Dreitausend Jahre vergingen in relativem Frieden, bis die Leute vom verbotenen Kontinent aktiv wurden. Die Überreste der Großen Nordallianz hatten sich irgendwie wieder vereint und die Relikte des Yao-Clans ausgegraben.
Mit diesen Relikten bauten sie Schreine, mit denen sie weitere Eindringlinge herbeiriefen. Im Laufe der Jahre war die Barriere der Welt schwächer geworden und es waren einige Schwachstellen entdeckt worden. Die nördlichen Stämme nutzten genau diese Schwachstellen und versuchten, Eindringlinge aus anderen Welten herbeizurufen.

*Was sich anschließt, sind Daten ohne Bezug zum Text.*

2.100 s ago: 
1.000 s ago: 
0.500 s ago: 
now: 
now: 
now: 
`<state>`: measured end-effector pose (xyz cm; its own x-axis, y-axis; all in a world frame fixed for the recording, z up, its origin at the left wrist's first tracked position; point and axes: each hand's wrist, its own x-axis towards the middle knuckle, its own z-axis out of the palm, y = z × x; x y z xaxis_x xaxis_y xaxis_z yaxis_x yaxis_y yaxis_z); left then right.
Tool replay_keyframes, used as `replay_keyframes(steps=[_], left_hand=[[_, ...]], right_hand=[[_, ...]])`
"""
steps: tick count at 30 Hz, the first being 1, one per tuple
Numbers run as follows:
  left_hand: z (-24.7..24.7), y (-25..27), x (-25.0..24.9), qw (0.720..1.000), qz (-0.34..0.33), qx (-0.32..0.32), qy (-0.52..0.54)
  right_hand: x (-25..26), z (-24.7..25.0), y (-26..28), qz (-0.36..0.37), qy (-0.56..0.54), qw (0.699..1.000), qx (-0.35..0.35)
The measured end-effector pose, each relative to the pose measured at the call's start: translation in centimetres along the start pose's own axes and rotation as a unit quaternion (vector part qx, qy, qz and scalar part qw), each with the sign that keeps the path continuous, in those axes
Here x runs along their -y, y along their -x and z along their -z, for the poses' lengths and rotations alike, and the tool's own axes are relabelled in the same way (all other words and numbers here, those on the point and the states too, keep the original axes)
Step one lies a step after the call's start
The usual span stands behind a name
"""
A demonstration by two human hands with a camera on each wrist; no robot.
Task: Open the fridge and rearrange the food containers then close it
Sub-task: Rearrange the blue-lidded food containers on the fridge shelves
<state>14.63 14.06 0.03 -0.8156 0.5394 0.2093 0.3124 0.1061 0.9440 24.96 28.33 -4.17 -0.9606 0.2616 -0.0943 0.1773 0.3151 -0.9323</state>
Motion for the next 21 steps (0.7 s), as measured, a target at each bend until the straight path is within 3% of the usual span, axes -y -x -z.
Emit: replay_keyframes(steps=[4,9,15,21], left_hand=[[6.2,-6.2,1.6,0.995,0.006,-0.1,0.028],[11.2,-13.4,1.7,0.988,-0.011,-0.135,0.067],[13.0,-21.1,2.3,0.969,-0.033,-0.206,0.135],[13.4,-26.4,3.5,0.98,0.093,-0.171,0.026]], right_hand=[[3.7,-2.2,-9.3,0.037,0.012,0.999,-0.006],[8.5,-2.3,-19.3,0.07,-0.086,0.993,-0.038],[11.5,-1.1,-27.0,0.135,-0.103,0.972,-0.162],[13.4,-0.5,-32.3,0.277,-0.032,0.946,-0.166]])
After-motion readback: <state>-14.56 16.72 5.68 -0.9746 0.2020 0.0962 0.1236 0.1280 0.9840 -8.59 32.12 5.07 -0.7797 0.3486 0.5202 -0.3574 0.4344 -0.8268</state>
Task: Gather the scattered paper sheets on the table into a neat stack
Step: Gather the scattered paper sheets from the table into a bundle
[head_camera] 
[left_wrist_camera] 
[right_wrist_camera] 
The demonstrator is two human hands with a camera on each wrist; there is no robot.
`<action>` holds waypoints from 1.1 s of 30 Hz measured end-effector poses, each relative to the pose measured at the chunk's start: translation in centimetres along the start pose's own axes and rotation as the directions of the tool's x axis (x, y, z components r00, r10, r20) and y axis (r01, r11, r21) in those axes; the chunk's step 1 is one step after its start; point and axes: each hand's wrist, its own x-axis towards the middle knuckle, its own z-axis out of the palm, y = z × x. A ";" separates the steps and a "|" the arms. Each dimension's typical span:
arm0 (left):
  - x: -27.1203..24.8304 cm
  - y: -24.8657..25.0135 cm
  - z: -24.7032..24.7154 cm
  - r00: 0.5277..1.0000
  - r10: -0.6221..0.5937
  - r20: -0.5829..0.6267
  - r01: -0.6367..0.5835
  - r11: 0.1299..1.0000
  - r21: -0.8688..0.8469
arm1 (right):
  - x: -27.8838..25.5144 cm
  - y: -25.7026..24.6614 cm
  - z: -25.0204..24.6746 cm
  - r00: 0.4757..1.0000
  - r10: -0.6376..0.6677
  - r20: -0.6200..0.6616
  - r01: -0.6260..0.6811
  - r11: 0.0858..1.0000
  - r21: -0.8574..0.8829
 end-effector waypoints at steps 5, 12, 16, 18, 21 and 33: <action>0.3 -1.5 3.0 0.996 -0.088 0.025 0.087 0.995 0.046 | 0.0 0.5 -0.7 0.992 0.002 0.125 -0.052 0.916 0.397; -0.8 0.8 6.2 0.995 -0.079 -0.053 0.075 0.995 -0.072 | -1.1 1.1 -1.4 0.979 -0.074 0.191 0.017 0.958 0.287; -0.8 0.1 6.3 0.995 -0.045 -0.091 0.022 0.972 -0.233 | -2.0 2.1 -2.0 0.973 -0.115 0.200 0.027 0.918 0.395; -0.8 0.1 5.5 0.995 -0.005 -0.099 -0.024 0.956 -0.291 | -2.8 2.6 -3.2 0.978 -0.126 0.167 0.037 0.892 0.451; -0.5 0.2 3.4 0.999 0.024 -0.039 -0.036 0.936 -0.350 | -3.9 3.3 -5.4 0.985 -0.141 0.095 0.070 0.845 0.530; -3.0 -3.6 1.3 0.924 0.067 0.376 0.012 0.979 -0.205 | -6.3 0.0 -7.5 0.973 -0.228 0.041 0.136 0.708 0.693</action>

Diesmal war das Reich jedoch vorbereitet, ebenso wie die Kultivierungssekten. Sie hatten viel zu lange gewartet, und nun war es endlich so weit.
Sie dachten, dass sich die Prophezeiung endlich erfüllen würde. Damals wurde ein großer Krieg geführt, und sogar ich kämpfte an vorderster Front.
Mein Clan hatte sich seit langem dem Kampf gegen die Eindringlinge verschrieben und sich auf die Verfeinerung von Geistwerkzeugen und das Schmieden von Geistwaffen spezialisiert. Wir waren diejenigen, die das Reich und auch die Sekten mit Waffen versorgten.
In dieser Zeit begegnete ich zum ersten Mal einem Wesen, das über das Reich der Unsterblichen hinausging. Wir befanden uns in einem Schrein, den die Eindringlinge benutzten, um weitere Eindringlinge herbeizurufen. Das Wesen war eine Bestie, die über das Reich der Unsterblichen hinausging und beinahe die Weltbarriere durchbrochen hätte.
Trotzdem konnten wir sie mit einem großen Opfer aufhalten. Das war das Ende des letzten großen Krieges.
Danach wurde die Vermilion Legion gegründet und an der nördlichen Grenze stationiert. Es wurde eine große Mauer errichtet, die die beiden Kontinente trennte und schließlich „Pear’s Belt“ genannt wurde. Jing Wei schloss seine Erzählung ab.